You’re saying, Steve, c’mon. This is America. Haven’t you seen Singles? People love their cars!

Deep down, though, you know that this is doable. Don’t you? Sure you do. You’ve done it before. You’ve been driving before when you’ve come to a busy intersection, and for some reason — a storm, a power outage — the signal is out. How does car traffic manage to move through that intersection? Everyone slows down and takes turns going; everyone is watching each other because we have to. No one complains. No one gets road rage — the traffic jam is nobody’s fault. Somehow we all make it work and go on our way. To make such intersections intentionally may require special dispensation from the state, which regulates traffic laws, but look how huge the upside is.

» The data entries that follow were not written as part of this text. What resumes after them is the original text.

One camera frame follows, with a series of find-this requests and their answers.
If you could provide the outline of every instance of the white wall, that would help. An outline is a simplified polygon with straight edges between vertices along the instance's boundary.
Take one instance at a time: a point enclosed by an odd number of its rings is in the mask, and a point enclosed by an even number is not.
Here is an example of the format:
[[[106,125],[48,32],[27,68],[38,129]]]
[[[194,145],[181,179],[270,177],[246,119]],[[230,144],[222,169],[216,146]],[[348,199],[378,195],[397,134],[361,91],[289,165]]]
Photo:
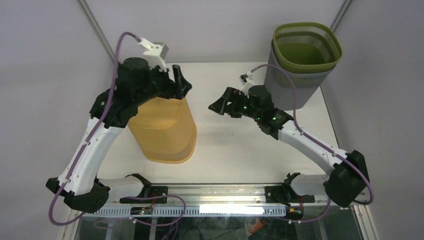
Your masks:
[[[381,239],[424,235],[424,1],[352,3],[323,91],[340,145],[365,157]]]
[[[111,62],[73,0],[1,1],[0,56],[0,239],[56,239],[45,184],[74,154]]]
[[[329,26],[343,0],[86,0],[115,46],[126,29],[169,46],[167,62],[267,61],[276,27],[292,22]],[[129,57],[137,46],[123,44]]]

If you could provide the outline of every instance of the white table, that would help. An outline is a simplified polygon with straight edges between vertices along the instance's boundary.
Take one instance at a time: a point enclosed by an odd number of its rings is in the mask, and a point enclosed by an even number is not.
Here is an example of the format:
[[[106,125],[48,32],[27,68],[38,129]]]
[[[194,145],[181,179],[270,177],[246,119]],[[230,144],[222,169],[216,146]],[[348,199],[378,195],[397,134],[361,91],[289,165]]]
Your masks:
[[[197,126],[192,157],[181,164],[146,159],[128,128],[106,155],[99,178],[122,178],[139,173],[152,183],[280,183],[287,173],[323,174],[310,159],[293,147],[262,133],[250,118],[230,118],[208,110],[227,86],[241,88],[239,76],[263,62],[181,63],[184,77],[193,85],[187,100]],[[263,84],[265,68],[253,80]],[[336,137],[318,89],[297,111],[299,123],[329,144]]]

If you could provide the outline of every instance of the green basket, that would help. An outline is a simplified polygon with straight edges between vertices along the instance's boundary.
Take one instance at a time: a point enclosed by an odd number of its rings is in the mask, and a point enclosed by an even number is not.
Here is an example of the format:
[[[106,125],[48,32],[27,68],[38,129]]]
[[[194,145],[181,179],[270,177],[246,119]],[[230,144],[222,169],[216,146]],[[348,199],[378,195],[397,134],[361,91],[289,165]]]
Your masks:
[[[272,45],[280,66],[294,74],[330,71],[342,57],[337,37],[327,26],[316,22],[279,26]]]

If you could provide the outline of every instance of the robotic arm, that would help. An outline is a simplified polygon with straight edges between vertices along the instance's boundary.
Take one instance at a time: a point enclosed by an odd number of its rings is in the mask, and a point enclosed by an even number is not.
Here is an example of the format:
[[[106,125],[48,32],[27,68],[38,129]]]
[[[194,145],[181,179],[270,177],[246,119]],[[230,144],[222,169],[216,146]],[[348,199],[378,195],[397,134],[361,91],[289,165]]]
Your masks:
[[[265,134],[299,150],[329,175],[328,180],[321,177],[322,187],[328,197],[339,206],[348,207],[366,187],[366,184],[351,167],[337,158],[336,154],[356,166],[369,181],[364,156],[356,150],[348,153],[324,143],[302,127],[299,131],[291,115],[274,107],[271,94],[264,85],[254,85],[245,80],[242,80],[242,83],[244,83],[242,90],[227,87],[224,94],[212,103],[209,109],[219,115],[228,114],[232,118],[249,117]],[[316,141],[306,137],[306,134],[331,148],[334,153],[325,151]],[[307,178],[306,175],[293,174],[289,175],[285,182],[289,182],[293,191],[298,195],[316,194],[311,192],[311,188],[301,189],[301,184],[296,184],[305,178]]]
[[[151,183],[141,175],[135,173],[120,179],[98,179],[100,165],[130,118],[138,113],[140,105],[156,97],[181,100],[192,85],[185,80],[178,65],[172,65],[175,81],[169,78],[163,59],[168,50],[164,43],[151,43],[141,38],[138,44],[147,49],[144,58],[132,57],[119,64],[115,88],[106,90],[96,98],[79,144],[78,149],[85,145],[80,157],[77,158],[77,151],[63,173],[46,183],[53,193],[57,193],[65,184],[60,195],[71,209],[94,213],[107,201],[149,196]],[[110,109],[91,140],[86,142],[85,139],[105,111],[109,91],[113,91]],[[72,175],[67,179],[77,159]]]

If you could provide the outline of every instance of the gray plastic bin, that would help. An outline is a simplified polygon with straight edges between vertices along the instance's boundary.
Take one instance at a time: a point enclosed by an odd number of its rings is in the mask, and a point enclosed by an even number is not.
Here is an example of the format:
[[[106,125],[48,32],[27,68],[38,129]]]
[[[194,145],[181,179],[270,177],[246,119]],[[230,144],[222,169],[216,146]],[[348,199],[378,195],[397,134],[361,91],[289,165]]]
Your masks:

There’s plenty more amazing street designs in the full video. (BHB’s remarks start around the 17-minute mark.) I’m not advocating the immediate removal of signs and signals, of course. Shared space has to be designed well to function appropriately. But “unsafe is safe” works, and it makes every place it touches better. In fact, it is essential to the notion of “placemaking,” the creation of spaces in towns and cities that people actually care about. I’ll be exploring more video snippets from this talk, and of ideas about shared space, in future posts.

If we want our priority to be to move cars, let’s keep building streets as we have been. If we want our priority to be to make a street safest for pedestrians, let’s go ahead and block it off as a pedestrian mall, and kill the commerce on that street for years while people adjust their habits. Neither is a particularly desirable solution.

The surprising moral of this presentation: we don’t need to keep going as we have been, and we don’t need to close a street to cars, or even to separate modes of traffic, to make it both safer and livelier, if we use the techniques of designers like Monderman and Hamilton-Baillie to create truly shared public space.